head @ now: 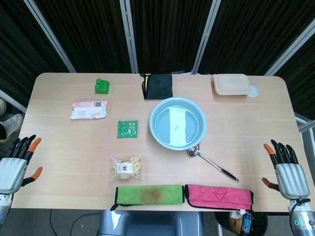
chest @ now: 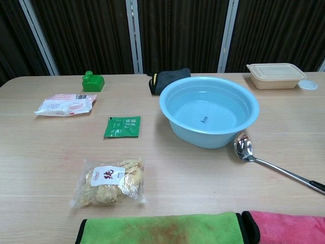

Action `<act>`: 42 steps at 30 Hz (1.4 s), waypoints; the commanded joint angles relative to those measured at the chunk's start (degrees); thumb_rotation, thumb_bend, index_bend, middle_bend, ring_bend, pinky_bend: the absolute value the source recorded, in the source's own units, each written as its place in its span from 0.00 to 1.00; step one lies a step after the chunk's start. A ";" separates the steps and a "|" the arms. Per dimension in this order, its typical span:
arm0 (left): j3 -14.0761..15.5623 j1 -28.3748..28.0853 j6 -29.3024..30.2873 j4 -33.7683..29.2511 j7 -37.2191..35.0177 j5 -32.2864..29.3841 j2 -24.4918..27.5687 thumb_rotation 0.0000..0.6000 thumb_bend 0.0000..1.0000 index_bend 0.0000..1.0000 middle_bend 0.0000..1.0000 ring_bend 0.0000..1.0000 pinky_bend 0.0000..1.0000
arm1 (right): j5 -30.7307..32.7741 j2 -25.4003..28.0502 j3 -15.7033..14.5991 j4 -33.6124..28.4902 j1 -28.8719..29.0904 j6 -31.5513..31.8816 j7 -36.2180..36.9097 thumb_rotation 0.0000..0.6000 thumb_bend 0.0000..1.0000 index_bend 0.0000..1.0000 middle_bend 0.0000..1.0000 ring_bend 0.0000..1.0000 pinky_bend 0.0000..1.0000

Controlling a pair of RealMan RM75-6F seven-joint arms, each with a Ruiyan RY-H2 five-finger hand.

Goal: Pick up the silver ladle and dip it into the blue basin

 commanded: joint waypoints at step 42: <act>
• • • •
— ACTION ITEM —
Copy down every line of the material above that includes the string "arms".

— RESPONSE BELOW —
Action `<act>`: 42 steps at 30 Hz (1.4 s), waypoints; the commanded joint angles relative to those measured at the chunk's start (degrees); thumb_rotation, thumb_bend, index_bend, middle_bend, ring_bend, pinky_bend: the absolute value the source recorded, in the source's own units, each written as its place in its span from 0.00 to 1.00; step one lies a step after the chunk's start. A ";" separates the steps and a "|" the arms. Per dimension in this order, its typical span:
Controlling a pair of RealMan RM75-6F seven-joint arms, each with a Ruiyan RY-H2 five-finger hand.

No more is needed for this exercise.